WHAT NEEDS TO BE DONE: Transcribe this listing exactly; omit the pictures.

┌────────

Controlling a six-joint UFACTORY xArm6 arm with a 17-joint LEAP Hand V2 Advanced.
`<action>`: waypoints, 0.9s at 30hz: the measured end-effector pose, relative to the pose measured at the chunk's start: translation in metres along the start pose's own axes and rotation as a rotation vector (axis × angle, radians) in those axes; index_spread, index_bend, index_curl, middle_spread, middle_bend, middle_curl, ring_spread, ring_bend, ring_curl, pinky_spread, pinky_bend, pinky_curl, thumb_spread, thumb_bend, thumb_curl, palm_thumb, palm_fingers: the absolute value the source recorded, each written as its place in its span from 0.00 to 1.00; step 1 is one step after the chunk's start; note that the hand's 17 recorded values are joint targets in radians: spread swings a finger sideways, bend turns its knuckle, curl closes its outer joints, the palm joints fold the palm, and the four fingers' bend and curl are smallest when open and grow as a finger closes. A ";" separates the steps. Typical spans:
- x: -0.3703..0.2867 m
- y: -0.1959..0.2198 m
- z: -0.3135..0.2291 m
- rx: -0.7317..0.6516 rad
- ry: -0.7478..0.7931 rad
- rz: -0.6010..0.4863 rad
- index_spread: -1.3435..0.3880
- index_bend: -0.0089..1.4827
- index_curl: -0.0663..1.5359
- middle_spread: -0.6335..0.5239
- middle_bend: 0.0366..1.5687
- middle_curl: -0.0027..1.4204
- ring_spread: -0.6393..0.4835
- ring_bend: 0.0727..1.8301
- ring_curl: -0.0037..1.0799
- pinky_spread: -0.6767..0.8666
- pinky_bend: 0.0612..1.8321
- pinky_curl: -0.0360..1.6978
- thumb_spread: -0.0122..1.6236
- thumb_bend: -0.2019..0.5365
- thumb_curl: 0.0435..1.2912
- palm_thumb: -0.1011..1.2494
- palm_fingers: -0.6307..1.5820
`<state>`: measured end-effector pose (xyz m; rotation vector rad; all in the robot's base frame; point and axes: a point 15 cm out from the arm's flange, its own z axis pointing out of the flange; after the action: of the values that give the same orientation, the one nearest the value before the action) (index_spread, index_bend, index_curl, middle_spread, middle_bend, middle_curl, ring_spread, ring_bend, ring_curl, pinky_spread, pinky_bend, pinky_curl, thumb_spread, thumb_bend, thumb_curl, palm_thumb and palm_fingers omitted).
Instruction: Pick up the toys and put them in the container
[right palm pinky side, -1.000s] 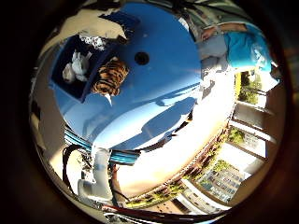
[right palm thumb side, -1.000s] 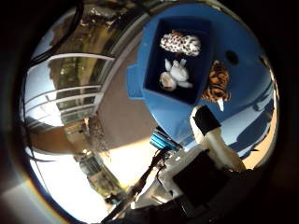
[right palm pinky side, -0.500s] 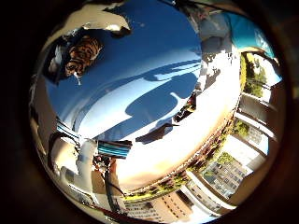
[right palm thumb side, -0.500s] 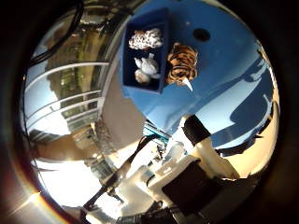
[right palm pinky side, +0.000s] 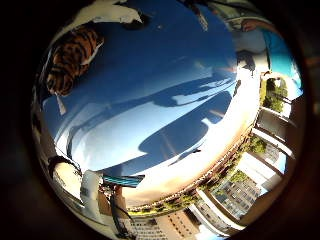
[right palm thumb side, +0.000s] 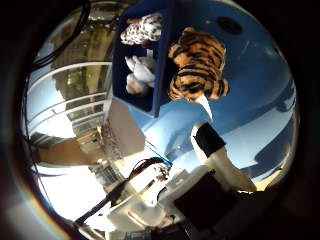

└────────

EXERCISE SOLUTION:
Controlling a six-joint UFACTORY xArm6 arm with a 17-joint LEAP Hand V2 Advanced.
`<action>`: waypoints, 0.9s at 30hz: the measured end-effector pose, relative to the pose measured at the chunk's start: translation in metres along the start pose's own axes and rotation as a rotation vector (axis × angle, radians) in those axes; index_spread, index_bend, index_curl, middle_spread, middle_bend, middle_curl, ring_spread, ring_bend, ring_curl, pinky_spread, pinky_bend, pinky_curl, thumb_spread, thumb_bend, thumb_curl, palm_thumb, palm_fingers: the absolute value the source recorded, each written as its place in its span from 0.00 to 1.00; step 1 is one step after the chunk's start; note that the hand's 17 recorded values are joint targets in radians: spread swings a finger sideways, bend turns its knuckle, curl closes its outer joints, the palm joints fold the palm, and the four fingers' bend and curl are smallest when open and grow as a finger closes. A ";" separates the steps. Typical spans:
- x: -0.3703..0.2867 m
- y: -0.1959..0.2198 m
- z: -0.3135..0.2291 m
- rx: -0.7317..0.6516 rad
- ry: -0.7478..0.7931 rad
- rz: -0.6010..0.4863 rad
- index_spread: -1.3435..0.3880
- index_bend: -0.0089..1.4827
- index_curl: -0.0663..1.5359
- middle_spread: -0.6335..0.5239
- middle_bend: 0.0366..1.5687
- middle_curl: -0.0027..1.4204
- ring_spread: -0.6393..0.4835
- ring_bend: 0.0727..1.8301
- ring_curl: -0.0037..1.0799
- pinky_spread: -0.6767..0.8666
- pinky_bend: 0.0612..1.8321
- pinky_curl: -0.0360..1.6978
- thumb_spread: -0.0122..1.6236
- thumb_bend: -0.2019..0.5365
- thumb_curl: 0.0435..1.2912
- palm_thumb: -0.1011..1.2494
- palm_fingers: -0.6307..1.5820
`<state>`: measured end-effector pose (xyz m; rotation vector rad; all in the robot's base frame; point and axes: a point 15 cm out from the arm's flange, its own z axis pointing out of the flange; after the action: of the values that give the same orientation, the one nearest the value before the action) (index_spread, index_bend, index_curl, middle_spread, middle_bend, middle_curl, ring_spread, ring_bend, ring_curl, pinky_spread, pinky_bend, pinky_curl, thumb_spread, thumb_bend, thumb_curl, palm_thumb and palm_fingers omitted).
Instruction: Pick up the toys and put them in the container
[right palm pinky side, -1.000s] 
[right palm thumb side, -1.000s] 
[right palm pinky side, -0.500s] 
[right palm thumb side, -0.500s] 
[right palm pinky side, +0.000s] 
[right palm thumb side, +0.000s] 

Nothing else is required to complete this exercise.